*Task input:*

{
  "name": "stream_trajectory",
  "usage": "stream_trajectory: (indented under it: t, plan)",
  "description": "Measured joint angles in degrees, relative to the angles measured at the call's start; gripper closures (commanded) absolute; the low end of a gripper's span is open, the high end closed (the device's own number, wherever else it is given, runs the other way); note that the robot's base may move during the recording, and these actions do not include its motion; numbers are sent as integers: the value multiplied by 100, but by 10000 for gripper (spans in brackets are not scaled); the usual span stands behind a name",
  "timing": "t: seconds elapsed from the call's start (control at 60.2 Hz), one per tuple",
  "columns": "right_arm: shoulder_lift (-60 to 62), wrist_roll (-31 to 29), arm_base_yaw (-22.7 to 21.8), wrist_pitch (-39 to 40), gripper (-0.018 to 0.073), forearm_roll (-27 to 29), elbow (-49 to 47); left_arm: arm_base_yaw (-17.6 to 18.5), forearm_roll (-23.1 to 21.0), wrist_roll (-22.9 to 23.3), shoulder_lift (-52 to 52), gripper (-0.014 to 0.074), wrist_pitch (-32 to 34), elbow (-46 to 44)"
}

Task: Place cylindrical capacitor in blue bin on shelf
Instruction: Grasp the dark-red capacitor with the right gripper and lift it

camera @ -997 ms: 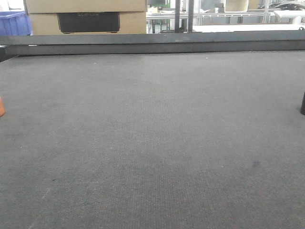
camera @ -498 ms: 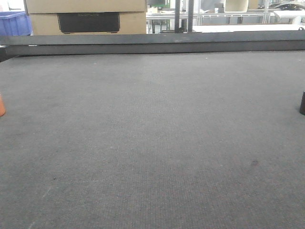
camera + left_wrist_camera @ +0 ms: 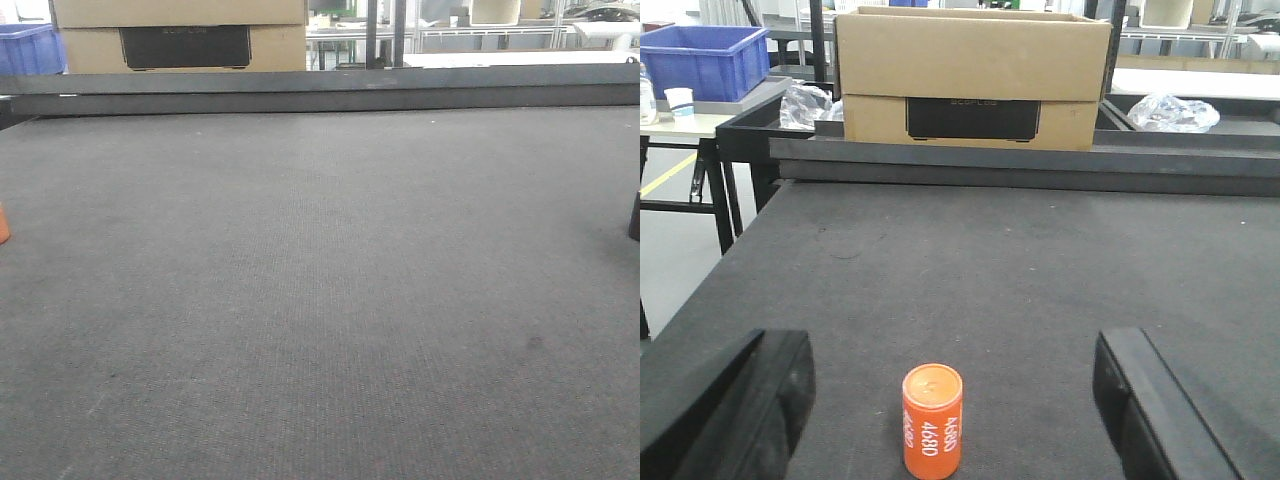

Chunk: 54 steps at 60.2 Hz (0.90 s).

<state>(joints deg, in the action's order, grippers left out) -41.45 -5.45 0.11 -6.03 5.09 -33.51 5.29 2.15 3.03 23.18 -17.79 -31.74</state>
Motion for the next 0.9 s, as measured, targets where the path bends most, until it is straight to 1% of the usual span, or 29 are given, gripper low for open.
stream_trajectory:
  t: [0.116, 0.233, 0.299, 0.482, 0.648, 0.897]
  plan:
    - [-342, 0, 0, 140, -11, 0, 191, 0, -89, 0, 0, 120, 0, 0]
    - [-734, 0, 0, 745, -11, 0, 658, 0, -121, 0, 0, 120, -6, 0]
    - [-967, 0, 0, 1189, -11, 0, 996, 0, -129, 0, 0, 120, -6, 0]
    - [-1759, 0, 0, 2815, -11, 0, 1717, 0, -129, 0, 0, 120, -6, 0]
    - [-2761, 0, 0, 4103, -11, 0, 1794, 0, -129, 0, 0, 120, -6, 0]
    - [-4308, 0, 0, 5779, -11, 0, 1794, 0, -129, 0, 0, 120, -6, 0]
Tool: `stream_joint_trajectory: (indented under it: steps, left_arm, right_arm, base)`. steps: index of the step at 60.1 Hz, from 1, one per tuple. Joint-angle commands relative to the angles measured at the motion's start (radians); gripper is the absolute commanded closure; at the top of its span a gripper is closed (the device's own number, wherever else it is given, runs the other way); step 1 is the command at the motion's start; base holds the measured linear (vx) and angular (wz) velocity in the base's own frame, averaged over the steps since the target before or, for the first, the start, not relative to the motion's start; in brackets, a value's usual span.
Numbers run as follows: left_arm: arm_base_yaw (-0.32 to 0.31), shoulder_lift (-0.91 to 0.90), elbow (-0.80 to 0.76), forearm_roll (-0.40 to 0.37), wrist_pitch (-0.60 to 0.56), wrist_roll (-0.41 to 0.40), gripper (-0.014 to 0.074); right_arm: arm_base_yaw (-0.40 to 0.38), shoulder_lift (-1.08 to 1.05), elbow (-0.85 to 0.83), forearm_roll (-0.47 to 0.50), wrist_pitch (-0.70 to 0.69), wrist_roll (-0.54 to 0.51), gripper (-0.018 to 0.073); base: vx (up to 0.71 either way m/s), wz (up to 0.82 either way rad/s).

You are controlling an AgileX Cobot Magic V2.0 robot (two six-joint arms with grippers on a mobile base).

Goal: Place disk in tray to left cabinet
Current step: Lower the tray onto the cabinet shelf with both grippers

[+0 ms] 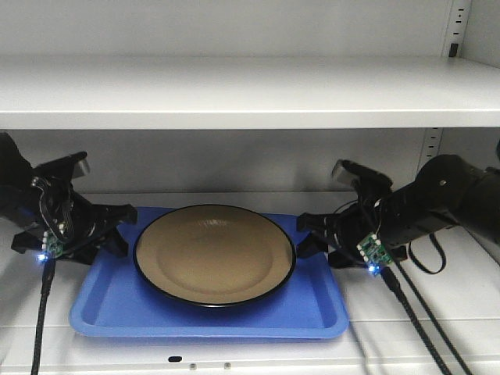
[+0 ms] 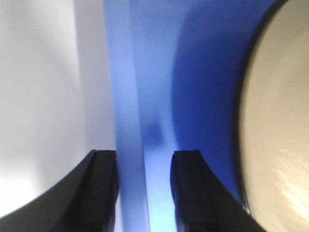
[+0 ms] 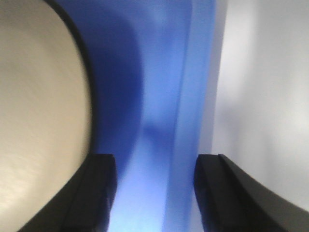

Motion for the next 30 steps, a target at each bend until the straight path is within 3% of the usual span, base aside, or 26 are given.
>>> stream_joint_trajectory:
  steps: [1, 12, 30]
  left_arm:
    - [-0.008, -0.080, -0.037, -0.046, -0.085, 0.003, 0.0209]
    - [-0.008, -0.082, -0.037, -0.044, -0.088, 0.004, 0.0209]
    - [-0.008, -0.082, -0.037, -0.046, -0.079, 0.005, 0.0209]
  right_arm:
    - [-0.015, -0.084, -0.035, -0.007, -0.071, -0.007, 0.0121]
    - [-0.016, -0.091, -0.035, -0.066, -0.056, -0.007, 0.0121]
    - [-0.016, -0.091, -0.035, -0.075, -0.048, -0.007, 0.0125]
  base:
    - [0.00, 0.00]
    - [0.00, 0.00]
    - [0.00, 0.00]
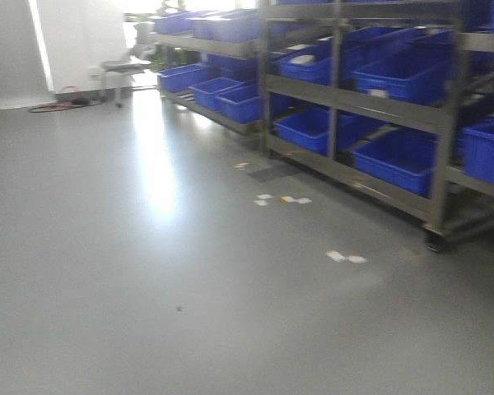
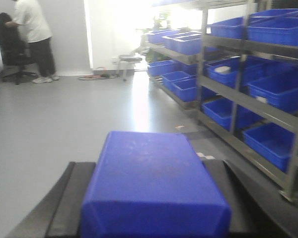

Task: Pick and sort blue part to right shelf
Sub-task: 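Drive the base to the rack of blue bins holding both parts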

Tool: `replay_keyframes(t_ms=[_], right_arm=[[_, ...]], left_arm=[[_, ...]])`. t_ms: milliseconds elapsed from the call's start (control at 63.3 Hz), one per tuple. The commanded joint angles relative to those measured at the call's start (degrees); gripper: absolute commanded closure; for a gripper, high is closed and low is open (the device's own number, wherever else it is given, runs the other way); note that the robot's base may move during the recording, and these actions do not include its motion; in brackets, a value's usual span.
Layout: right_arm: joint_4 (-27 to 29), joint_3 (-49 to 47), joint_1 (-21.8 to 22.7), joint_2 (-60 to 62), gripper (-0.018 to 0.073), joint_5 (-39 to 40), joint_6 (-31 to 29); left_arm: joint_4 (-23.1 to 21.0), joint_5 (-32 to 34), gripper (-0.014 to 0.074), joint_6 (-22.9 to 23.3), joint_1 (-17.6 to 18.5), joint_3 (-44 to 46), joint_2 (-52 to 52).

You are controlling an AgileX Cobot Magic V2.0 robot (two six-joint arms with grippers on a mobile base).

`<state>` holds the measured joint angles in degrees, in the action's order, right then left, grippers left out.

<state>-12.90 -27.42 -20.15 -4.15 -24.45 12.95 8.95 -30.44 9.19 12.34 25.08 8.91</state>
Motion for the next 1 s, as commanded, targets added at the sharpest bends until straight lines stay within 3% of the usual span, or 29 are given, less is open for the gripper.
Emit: replay_keyframes(t_ms=[0,980], right_arm=[[-0.86,-1.71,0.45,-1.22,0.0344,5.03,-0.24],[-0.86,-1.71,0.45,-1.22,0.0344,4.96,-0.24]], left_arm=[[0.27,5.24,0.0262,0.02,-0.06,1.65,1.12],[0.27,5.24,0.0262,0.02,-0.06,1.65,1.12]])
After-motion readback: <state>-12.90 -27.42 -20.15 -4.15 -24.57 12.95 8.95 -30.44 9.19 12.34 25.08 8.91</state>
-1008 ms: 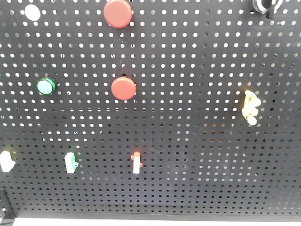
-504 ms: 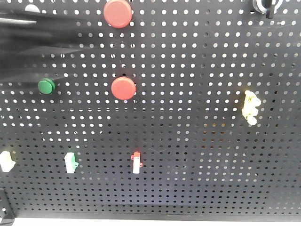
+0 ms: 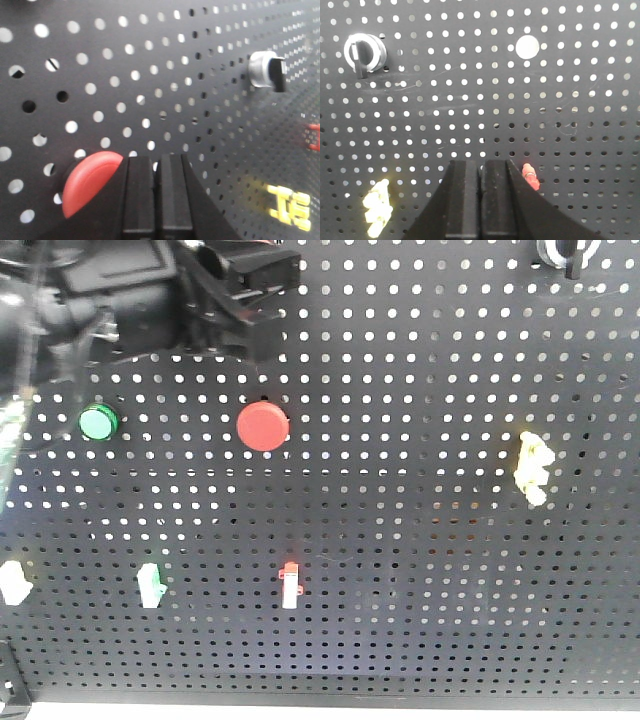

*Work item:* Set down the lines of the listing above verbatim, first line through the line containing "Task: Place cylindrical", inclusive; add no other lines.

*Reply to the exercise:*
{
  "name": "stream_trajectory",
  "usage": "stream_trajectory: (indented under it: t, plan)",
  "description": "Measured joint angles in degrees, relative to the angles measured at the call's start; gripper closures (commanded) absolute; the low end of a gripper's span is open, the high end closed (the device's own number, wherever else it is given, runs the other way); note that the robot's base may move during the recording, and these actions do not include its motion; numbers are sent as integers: the value multiplied by 100, but by 10000 for gripper (spans in brackets are not scaled); the usual span stands behind a name",
  "timing": "t: seconds elapsed from the call's start (control at 60.2 Hz), one per tuple",
  "columns": "right_arm: shoulder_lift (-60 to 62), wrist_roll (-31 to 29), arm_base_yaw (-22.7 to 21.8), wrist_pitch (-39 to 40), gripper (-0.018 to 0.073), forearm_roll (-27 to 29), elbow (-49 to 47); left_arm: arm_base_yaw (-17.6 to 18.5), forearm_roll (-23.1 to 21.0), wrist_roll (-22.9 to 23.3), shoulder_lift (-52 to 52), gripper (-0.014 to 0.074), wrist_pitch (-32 to 34), elbow (-46 to 44)"
}

Task: Place cylindrical capacitor in blue bin on shelf

The reply is now complete.